#### Data records
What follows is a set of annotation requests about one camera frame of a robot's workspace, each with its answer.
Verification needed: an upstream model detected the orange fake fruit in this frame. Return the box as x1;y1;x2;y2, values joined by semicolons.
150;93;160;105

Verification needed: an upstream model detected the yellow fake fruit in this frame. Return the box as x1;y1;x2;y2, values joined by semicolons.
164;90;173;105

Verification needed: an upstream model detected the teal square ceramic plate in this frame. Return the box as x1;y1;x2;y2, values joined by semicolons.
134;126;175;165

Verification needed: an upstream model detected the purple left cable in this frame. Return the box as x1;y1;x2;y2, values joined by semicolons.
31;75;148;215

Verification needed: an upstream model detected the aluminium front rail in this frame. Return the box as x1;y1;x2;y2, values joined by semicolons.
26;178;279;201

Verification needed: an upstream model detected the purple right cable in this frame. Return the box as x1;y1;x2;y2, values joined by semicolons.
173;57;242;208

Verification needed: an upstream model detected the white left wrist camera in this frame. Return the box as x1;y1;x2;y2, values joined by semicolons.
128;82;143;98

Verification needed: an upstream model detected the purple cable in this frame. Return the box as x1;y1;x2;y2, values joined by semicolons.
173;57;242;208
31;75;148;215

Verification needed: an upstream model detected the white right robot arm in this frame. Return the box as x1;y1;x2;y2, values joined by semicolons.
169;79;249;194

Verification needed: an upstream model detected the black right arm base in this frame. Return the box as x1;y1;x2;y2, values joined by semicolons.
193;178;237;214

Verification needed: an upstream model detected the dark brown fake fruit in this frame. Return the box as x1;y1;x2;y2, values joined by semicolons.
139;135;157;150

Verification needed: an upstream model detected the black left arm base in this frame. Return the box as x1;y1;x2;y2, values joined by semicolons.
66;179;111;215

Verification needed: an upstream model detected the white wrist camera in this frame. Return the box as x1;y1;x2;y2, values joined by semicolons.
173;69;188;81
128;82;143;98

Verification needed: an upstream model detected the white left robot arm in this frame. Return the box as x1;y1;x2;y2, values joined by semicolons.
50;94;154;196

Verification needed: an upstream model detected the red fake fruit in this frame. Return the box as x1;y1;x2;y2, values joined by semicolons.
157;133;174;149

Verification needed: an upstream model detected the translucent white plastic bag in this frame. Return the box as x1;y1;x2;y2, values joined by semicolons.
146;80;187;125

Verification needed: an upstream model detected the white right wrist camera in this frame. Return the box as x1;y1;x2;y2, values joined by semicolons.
########
### Aim of the exercise
Would you repeat the lines from the one containing "Verification needed: an upstream model detected the dark" through the end of the data, exactly, with nothing before or after them?

### Your solution
Verification needed: an upstream model detected the dark brown fake fruit in this frame. Return the box as x1;y1;x2;y2, values joined by semicolons.
139;135;157;150

Verification needed: an upstream model detected the black left arm base in this frame. Return the box as x1;y1;x2;y2, values joined by semicolons.
66;179;111;215

Verification needed: an upstream model detected the white wrist camera in this frame. Return the box as x1;y1;x2;y2, values joined by semicolons.
173;69;188;81
128;82;143;98

Verification needed: an upstream model detected the white left robot arm in this frame. Return the box as x1;y1;x2;y2, values joined by semicolons.
50;94;154;196

Verification needed: an upstream model detected the red fake fruit in this frame. Return the box as x1;y1;x2;y2, values joined by semicolons.
157;133;174;149

Verification needed: an upstream model detected the translucent white plastic bag in this frame. Return the box as x1;y1;x2;y2, values joined by semicolons.
146;80;187;125

Verification needed: an upstream model detected the white right wrist camera in this frame. Return the box as x1;y1;x2;y2, values joined by semicolons.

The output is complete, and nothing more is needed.